- [Exercise objective] Take each line of the entries below that contains "text" and copy it.

** Listed entries follows **

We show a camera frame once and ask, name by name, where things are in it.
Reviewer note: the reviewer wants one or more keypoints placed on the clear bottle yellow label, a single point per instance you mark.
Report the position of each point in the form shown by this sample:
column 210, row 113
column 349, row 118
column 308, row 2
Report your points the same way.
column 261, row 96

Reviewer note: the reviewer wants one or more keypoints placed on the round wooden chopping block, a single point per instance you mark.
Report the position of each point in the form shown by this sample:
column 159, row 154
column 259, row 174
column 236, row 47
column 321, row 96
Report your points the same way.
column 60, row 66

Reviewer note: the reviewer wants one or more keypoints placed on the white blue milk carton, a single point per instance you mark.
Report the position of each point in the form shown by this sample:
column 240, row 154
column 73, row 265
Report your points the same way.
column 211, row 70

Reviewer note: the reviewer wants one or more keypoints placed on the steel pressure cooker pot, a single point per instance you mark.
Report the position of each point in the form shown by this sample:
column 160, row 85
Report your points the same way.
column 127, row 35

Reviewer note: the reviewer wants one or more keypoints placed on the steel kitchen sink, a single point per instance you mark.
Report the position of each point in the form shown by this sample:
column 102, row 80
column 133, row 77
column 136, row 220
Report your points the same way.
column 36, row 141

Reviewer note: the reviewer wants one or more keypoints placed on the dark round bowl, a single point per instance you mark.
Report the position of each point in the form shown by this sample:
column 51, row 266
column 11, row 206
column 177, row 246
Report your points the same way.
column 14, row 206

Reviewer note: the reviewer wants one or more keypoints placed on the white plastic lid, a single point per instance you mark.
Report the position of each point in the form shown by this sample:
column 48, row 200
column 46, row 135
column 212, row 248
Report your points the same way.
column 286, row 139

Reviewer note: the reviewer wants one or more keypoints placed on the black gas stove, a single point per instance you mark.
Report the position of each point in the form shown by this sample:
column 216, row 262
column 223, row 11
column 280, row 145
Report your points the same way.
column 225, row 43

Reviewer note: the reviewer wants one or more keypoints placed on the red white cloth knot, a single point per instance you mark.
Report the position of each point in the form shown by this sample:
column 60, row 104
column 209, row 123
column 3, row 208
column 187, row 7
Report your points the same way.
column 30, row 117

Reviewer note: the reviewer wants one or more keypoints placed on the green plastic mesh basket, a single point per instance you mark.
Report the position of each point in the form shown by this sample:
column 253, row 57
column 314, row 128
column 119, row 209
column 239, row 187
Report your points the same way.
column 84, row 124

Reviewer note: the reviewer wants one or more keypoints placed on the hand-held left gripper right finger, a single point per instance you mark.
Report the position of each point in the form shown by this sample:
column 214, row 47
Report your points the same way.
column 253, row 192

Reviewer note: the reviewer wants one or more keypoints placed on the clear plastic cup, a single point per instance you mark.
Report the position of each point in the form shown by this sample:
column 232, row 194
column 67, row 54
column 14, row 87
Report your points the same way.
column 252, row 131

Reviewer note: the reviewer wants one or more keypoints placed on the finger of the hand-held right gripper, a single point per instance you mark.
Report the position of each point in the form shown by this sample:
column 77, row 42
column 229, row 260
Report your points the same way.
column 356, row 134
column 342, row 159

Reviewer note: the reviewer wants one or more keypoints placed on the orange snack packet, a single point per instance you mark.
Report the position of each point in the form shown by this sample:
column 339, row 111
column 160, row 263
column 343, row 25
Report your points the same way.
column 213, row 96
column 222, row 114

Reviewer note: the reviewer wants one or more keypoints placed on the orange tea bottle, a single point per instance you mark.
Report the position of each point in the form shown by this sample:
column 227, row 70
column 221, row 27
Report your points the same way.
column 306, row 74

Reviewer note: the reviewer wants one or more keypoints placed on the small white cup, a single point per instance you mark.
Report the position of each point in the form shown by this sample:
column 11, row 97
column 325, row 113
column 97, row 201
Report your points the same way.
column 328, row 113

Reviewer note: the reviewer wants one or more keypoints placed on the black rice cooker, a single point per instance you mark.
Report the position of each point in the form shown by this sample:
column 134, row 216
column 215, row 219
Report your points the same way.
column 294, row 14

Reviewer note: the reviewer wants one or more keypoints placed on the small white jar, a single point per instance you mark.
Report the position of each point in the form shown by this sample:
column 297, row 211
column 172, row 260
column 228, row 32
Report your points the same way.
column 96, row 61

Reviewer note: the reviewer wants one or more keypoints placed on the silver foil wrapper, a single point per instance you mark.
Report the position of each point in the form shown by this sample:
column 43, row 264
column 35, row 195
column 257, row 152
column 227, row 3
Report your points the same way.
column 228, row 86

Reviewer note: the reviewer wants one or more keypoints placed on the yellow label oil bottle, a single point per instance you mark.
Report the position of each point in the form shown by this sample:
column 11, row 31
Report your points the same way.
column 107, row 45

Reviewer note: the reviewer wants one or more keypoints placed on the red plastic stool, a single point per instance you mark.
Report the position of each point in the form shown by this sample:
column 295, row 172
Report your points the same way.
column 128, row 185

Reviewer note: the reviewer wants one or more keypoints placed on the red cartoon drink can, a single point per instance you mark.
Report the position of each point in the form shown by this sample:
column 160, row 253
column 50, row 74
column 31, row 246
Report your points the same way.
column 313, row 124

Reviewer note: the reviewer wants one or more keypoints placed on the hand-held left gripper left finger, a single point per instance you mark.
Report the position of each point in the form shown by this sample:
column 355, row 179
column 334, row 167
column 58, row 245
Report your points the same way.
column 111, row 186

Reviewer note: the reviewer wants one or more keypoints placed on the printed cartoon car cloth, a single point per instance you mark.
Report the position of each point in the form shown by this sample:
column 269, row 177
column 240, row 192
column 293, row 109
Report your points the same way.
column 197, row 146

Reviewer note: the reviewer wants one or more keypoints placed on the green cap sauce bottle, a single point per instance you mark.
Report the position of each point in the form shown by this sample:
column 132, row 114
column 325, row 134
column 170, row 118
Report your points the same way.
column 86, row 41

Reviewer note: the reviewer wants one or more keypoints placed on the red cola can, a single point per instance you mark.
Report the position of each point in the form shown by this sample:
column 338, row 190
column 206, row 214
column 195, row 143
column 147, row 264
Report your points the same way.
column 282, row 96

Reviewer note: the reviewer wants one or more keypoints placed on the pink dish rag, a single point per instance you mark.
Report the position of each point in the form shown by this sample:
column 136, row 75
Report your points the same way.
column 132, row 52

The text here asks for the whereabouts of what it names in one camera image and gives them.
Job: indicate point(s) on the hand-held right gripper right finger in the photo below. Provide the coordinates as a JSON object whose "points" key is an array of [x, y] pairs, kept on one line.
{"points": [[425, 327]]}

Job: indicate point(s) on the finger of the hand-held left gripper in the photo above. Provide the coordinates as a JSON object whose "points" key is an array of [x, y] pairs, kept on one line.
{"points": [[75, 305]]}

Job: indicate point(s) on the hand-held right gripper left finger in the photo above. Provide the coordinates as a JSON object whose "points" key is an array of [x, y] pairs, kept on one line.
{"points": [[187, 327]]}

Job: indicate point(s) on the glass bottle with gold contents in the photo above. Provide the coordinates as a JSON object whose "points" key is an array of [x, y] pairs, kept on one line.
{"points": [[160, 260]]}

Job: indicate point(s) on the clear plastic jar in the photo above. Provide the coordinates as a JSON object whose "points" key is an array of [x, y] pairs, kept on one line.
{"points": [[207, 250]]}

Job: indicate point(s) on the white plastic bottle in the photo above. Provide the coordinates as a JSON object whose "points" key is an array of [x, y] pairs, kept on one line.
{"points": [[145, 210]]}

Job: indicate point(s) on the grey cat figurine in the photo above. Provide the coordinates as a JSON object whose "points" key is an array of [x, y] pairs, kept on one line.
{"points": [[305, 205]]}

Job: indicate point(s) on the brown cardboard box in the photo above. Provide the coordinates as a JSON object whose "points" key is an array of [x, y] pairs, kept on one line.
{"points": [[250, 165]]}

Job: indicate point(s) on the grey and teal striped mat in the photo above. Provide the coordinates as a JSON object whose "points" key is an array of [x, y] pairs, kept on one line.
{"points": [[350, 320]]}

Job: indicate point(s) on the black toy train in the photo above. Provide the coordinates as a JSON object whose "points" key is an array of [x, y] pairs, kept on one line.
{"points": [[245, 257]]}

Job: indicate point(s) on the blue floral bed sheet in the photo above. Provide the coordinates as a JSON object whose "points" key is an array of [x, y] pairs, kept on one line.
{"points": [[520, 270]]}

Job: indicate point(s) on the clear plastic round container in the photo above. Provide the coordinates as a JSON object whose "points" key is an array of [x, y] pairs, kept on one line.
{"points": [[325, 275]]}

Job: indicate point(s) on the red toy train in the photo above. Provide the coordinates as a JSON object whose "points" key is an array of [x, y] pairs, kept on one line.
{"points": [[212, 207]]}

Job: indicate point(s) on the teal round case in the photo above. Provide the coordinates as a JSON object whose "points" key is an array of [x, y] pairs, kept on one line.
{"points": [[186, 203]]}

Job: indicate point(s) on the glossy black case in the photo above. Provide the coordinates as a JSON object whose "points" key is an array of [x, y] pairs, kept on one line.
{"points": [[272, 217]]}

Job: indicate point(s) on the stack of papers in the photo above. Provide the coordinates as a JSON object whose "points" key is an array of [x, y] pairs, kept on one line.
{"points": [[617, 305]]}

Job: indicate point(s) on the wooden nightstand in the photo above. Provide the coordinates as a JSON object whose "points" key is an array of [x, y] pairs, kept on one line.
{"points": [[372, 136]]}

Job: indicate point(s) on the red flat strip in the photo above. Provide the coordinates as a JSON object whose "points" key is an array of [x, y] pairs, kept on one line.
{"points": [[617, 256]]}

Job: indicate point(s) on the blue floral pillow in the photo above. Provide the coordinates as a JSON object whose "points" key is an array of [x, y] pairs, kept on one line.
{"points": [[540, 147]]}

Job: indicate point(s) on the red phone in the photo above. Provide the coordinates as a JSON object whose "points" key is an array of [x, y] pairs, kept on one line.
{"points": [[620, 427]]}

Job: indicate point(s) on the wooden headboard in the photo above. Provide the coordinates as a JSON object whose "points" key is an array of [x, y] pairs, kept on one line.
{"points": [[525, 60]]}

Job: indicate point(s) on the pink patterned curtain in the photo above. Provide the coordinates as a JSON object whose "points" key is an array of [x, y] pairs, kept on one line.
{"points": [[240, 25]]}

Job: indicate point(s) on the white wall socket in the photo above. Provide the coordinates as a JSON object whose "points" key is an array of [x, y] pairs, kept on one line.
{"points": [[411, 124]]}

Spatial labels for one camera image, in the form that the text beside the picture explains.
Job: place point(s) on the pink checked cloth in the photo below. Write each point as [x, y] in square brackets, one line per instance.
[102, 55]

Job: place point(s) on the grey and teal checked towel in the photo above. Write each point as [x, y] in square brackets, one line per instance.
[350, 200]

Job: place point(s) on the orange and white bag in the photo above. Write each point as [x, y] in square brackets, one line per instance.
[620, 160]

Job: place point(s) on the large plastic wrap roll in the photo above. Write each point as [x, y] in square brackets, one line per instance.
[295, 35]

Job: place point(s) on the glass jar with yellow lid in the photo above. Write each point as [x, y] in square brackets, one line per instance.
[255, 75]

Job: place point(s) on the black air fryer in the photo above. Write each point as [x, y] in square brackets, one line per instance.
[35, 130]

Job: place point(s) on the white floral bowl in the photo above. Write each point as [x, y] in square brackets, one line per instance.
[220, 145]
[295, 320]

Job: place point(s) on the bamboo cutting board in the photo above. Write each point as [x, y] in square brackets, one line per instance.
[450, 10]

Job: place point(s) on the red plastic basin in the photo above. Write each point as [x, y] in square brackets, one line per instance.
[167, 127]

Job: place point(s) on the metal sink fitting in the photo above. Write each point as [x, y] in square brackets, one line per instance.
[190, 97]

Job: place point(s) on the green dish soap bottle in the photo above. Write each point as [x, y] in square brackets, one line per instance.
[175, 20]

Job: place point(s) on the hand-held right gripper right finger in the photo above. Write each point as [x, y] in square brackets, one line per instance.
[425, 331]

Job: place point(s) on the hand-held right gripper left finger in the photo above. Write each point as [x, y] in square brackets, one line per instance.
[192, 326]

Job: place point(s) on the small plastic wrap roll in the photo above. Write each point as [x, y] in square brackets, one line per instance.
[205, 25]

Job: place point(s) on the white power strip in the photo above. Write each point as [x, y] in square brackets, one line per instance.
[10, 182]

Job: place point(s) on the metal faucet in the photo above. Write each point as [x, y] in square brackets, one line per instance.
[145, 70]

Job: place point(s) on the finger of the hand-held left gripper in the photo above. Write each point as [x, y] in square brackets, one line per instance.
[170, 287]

** End of Listed entries **

- [Solution to this problem]
The text here asks for the whereabouts of what it names in one camera image and gives them.
Spatial labels for one camera image, in the form that the text beside the picture explains.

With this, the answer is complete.